WHAT YOU WILL DO → Exactly reproduce the line containing "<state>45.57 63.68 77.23" together with every line after it, through the end of the entries, and give nothing more.

RECORDED DATA →
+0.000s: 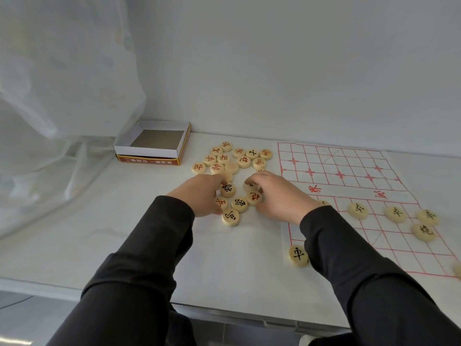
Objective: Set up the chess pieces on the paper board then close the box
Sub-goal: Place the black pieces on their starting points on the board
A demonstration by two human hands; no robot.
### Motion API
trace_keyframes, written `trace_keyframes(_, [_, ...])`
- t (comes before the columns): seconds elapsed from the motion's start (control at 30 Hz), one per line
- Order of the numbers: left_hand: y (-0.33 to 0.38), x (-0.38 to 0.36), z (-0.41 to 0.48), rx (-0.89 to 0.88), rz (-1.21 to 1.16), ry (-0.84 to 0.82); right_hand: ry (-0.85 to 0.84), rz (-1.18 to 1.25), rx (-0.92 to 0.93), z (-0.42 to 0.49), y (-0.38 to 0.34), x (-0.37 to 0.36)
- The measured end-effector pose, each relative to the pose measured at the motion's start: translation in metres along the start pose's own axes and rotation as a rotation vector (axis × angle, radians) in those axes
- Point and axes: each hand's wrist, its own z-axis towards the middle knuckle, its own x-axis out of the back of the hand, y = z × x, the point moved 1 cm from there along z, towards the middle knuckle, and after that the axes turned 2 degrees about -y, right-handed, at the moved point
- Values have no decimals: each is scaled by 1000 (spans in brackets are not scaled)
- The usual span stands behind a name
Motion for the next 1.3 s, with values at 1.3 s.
trace_keyframes(1.3, [9, 6, 9, 34, 13, 2, 411, 56, -178, 94, 4, 26])
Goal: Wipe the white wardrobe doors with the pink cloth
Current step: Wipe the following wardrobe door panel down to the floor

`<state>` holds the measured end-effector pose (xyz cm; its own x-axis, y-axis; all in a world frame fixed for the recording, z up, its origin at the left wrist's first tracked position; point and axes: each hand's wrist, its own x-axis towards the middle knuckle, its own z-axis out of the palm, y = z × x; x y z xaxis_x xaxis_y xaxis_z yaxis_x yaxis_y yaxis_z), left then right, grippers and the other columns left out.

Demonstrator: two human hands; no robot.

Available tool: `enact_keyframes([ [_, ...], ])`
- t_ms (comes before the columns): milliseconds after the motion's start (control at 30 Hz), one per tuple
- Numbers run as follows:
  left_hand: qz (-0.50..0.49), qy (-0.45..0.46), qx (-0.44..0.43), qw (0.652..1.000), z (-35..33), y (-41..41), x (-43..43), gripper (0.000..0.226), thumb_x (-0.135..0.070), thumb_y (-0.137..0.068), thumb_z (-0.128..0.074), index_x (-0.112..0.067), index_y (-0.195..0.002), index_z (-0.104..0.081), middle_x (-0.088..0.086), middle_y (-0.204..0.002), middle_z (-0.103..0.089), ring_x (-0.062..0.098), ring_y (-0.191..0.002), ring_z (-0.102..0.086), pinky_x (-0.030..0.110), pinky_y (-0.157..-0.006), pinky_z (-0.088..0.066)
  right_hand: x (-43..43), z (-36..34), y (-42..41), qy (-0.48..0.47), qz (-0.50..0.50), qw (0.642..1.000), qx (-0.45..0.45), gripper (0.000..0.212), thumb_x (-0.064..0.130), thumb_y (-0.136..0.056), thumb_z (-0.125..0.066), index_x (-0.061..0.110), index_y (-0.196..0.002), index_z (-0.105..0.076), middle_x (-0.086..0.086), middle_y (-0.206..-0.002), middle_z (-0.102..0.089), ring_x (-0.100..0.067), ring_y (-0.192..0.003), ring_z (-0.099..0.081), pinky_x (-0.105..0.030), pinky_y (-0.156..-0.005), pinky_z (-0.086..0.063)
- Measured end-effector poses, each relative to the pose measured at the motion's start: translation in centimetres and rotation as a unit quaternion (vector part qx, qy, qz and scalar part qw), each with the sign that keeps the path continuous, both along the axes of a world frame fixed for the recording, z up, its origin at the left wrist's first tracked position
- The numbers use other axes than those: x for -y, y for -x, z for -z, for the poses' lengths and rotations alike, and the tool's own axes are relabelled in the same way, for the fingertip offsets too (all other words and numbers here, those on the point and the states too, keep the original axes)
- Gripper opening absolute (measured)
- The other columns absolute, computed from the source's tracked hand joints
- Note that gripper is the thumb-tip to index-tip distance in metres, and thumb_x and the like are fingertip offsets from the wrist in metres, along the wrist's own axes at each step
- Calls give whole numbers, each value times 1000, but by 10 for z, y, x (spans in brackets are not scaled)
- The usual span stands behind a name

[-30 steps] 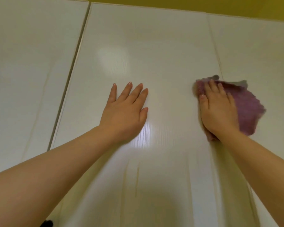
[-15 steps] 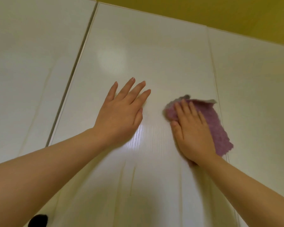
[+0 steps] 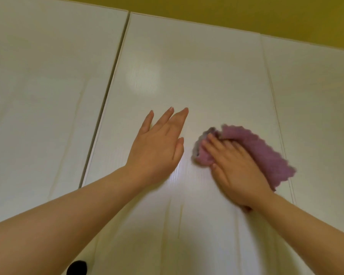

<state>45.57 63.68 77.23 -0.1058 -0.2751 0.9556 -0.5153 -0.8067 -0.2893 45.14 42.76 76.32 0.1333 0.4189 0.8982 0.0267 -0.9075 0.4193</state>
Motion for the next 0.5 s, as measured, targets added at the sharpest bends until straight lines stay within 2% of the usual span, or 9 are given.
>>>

ANSWER FOR THE TASK →
<state>45.57 63.68 77.23 -0.1058 -0.2751 0.9556 -0.5153 -0.8067 -0.2893 45.14 42.76 76.32 0.1333 0.4189 0.8982 0.0267 -0.9075 0.4193</state>
Motion for the next 0.5 s, as measured, targets added at the sharpest bends until straight lines stay within 2% of the usual span, or 9 are given.
>>>

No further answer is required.